Taking the data below, please print only the lines from the line holding "An example of the expected answer format: (350, 421)" to the line holding "Highlight the black framed", inclusive, with pictures omitted.

Records drawn from a dataset
#####

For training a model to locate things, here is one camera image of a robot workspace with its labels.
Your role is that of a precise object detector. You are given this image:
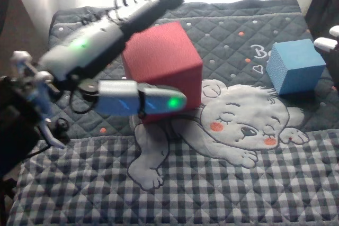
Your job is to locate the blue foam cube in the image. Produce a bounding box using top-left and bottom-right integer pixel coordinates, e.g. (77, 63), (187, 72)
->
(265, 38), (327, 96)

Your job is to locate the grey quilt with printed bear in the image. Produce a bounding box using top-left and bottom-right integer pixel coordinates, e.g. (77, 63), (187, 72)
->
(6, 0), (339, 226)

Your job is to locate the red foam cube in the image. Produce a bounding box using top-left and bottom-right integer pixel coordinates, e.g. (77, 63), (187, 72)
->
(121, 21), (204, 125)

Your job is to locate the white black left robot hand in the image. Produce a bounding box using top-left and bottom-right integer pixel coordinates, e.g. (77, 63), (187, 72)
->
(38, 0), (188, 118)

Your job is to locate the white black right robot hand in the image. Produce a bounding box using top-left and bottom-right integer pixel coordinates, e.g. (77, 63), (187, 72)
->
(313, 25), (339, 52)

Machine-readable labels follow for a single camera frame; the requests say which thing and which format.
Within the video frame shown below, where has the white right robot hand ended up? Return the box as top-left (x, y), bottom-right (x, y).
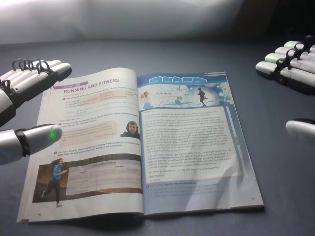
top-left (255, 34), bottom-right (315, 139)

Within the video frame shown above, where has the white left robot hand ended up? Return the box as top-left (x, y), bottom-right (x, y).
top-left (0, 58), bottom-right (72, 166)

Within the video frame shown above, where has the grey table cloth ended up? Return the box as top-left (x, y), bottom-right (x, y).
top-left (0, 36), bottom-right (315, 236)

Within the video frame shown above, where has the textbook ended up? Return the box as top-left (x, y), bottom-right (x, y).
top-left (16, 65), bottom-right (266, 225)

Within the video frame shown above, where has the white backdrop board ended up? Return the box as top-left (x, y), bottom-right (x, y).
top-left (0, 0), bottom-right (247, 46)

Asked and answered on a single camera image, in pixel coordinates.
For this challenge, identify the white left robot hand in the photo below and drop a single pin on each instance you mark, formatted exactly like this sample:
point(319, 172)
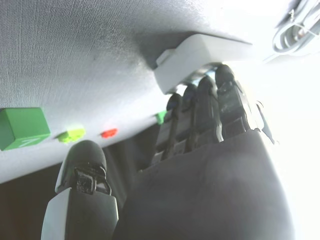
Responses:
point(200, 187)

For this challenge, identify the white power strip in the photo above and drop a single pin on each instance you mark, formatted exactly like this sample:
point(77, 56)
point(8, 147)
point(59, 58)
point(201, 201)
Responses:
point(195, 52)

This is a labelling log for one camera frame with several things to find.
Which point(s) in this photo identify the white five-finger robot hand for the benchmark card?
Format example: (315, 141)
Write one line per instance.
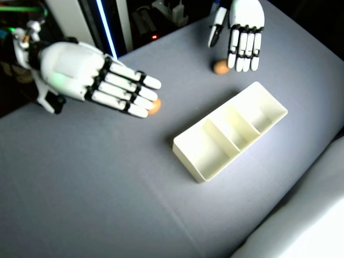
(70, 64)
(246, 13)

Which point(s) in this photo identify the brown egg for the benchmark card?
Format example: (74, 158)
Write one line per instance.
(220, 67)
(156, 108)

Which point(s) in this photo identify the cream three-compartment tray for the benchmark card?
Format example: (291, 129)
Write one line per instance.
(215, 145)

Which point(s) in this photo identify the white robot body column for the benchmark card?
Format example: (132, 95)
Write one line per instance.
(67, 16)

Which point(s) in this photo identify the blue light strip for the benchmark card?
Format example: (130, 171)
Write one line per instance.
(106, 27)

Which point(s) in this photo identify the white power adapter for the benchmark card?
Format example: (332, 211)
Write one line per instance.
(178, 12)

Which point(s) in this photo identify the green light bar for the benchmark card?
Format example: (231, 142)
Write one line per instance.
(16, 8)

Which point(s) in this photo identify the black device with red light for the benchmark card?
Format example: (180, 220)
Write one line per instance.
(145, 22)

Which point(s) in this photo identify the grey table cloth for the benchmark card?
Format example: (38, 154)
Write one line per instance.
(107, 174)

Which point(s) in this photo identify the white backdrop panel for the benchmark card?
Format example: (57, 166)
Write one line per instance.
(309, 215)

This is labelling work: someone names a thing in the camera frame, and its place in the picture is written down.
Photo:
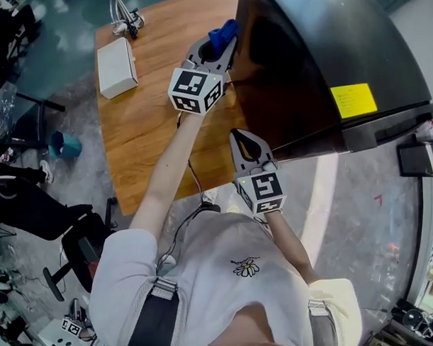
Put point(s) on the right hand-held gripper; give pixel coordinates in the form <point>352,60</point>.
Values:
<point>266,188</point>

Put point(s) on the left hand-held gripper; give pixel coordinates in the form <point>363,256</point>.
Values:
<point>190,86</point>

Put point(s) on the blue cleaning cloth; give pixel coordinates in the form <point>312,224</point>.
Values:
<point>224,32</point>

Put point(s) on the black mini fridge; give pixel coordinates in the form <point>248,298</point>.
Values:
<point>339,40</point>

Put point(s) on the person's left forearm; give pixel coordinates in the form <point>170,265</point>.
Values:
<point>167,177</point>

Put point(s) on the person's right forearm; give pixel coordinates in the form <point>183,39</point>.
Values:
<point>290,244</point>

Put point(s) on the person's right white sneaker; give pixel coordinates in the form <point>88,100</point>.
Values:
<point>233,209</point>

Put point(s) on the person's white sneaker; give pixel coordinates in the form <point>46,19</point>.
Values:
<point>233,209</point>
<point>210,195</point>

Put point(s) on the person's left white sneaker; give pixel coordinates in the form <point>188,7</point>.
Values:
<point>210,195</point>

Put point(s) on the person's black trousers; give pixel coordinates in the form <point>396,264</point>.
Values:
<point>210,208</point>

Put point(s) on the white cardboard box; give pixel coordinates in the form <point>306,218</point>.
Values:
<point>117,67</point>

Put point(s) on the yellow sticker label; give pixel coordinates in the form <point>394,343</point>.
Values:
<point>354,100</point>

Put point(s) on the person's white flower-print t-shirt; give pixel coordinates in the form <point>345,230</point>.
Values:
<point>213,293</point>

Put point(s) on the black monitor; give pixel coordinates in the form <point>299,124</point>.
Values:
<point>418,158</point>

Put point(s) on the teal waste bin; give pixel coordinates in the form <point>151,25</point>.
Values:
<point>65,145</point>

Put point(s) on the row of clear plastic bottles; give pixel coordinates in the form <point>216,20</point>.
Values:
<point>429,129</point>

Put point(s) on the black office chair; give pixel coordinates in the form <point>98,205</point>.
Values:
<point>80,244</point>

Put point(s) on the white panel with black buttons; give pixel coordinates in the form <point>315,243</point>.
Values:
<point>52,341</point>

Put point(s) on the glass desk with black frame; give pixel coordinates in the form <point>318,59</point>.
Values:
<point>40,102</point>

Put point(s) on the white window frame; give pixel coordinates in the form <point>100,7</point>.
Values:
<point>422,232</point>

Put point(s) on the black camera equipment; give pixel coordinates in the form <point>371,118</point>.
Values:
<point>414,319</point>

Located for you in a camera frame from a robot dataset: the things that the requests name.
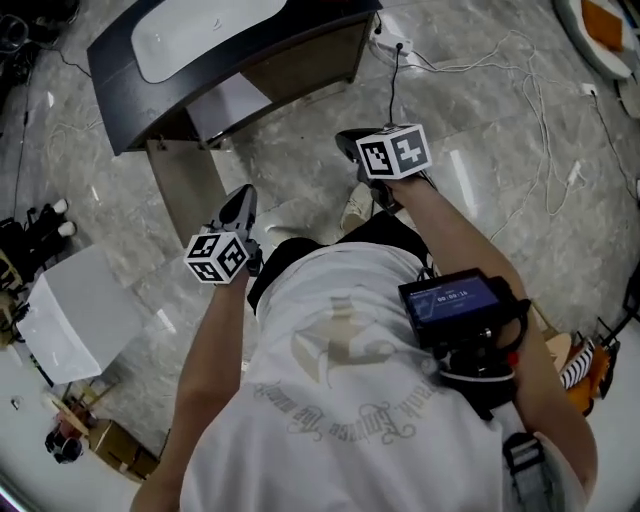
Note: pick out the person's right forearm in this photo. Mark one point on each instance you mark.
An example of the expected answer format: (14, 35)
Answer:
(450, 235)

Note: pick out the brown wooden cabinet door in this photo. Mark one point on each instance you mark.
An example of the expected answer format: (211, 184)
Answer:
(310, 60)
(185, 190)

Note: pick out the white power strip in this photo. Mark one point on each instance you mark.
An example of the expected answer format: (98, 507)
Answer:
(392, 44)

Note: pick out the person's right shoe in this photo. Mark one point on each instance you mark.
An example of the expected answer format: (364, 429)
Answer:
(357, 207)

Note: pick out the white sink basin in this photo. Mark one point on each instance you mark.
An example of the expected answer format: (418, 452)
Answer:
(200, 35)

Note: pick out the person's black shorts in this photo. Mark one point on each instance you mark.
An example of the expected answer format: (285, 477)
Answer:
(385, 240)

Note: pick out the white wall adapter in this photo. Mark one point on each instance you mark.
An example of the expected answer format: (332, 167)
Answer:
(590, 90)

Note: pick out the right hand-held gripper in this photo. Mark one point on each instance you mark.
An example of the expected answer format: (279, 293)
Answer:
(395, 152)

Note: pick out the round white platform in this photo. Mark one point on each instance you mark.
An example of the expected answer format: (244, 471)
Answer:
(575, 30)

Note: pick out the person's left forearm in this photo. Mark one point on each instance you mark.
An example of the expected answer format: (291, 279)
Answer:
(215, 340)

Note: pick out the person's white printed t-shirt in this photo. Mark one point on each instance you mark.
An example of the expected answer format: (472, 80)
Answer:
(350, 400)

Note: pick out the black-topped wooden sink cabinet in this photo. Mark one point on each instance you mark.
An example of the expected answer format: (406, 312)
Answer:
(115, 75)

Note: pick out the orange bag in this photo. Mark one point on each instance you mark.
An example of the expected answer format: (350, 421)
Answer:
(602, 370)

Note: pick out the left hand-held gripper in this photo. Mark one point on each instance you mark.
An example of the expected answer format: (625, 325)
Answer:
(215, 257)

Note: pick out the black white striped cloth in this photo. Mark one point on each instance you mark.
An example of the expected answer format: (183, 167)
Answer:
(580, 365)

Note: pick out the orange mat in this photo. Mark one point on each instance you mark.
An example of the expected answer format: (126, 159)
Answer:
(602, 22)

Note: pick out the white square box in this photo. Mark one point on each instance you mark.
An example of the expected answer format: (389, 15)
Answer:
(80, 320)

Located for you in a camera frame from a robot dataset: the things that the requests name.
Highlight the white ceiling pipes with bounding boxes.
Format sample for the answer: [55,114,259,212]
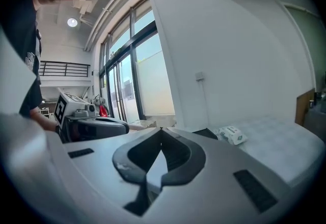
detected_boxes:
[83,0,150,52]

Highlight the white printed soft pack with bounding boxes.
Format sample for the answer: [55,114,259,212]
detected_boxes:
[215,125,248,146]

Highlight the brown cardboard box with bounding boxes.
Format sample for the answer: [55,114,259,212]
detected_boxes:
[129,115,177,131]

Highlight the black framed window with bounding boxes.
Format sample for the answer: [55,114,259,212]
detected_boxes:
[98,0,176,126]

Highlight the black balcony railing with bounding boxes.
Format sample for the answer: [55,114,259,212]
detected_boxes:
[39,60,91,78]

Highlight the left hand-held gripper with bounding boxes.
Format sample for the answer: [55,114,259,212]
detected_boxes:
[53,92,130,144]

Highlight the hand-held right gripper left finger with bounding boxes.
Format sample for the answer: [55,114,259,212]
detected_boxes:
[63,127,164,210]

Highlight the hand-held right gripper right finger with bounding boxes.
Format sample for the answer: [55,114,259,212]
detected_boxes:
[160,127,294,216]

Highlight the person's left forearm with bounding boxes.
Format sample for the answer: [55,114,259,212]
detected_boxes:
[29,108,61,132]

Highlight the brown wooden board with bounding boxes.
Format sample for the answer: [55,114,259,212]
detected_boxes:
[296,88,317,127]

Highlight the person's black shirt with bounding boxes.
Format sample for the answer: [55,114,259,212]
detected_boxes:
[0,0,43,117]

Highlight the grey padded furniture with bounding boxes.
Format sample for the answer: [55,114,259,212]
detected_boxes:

#####

* _Task result_
An example of the expected answer format: (350, 421)
Answer:
(602, 370)

Note: pick out the left hand-held gripper in this photo. Mark one point on each instance you mark.
An example of the expected answer format: (625, 325)
Answer:
(215, 257)

Note: pick out the black white striped cloth in this photo. Mark one point on each instance you mark.
An example of the expected answer format: (183, 167)
Answer:
(580, 365)

Note: pick out the orange mat in this photo. Mark one point on each instance you mark.
An example of the expected answer format: (126, 159)
Answer:
(602, 22)

Note: pick out the white square box in this photo. Mark one point on each instance you mark.
An example of the expected answer format: (389, 15)
Answer:
(80, 320)

Located for you in a camera frame from a robot dataset: the things that the requests name.
Highlight the white ceiling pipes with bounding boxes.
Format sample for the answer: [55,114,259,212]
detected_boxes:
[83,0,150,52]

Highlight the white printed soft pack with bounding boxes.
Format sample for the answer: [55,114,259,212]
detected_boxes:
[215,125,248,146]

Highlight the brown cardboard box with bounding boxes.
Format sample for the answer: [55,114,259,212]
detected_boxes:
[129,115,177,131]

Highlight the black framed window with bounding boxes.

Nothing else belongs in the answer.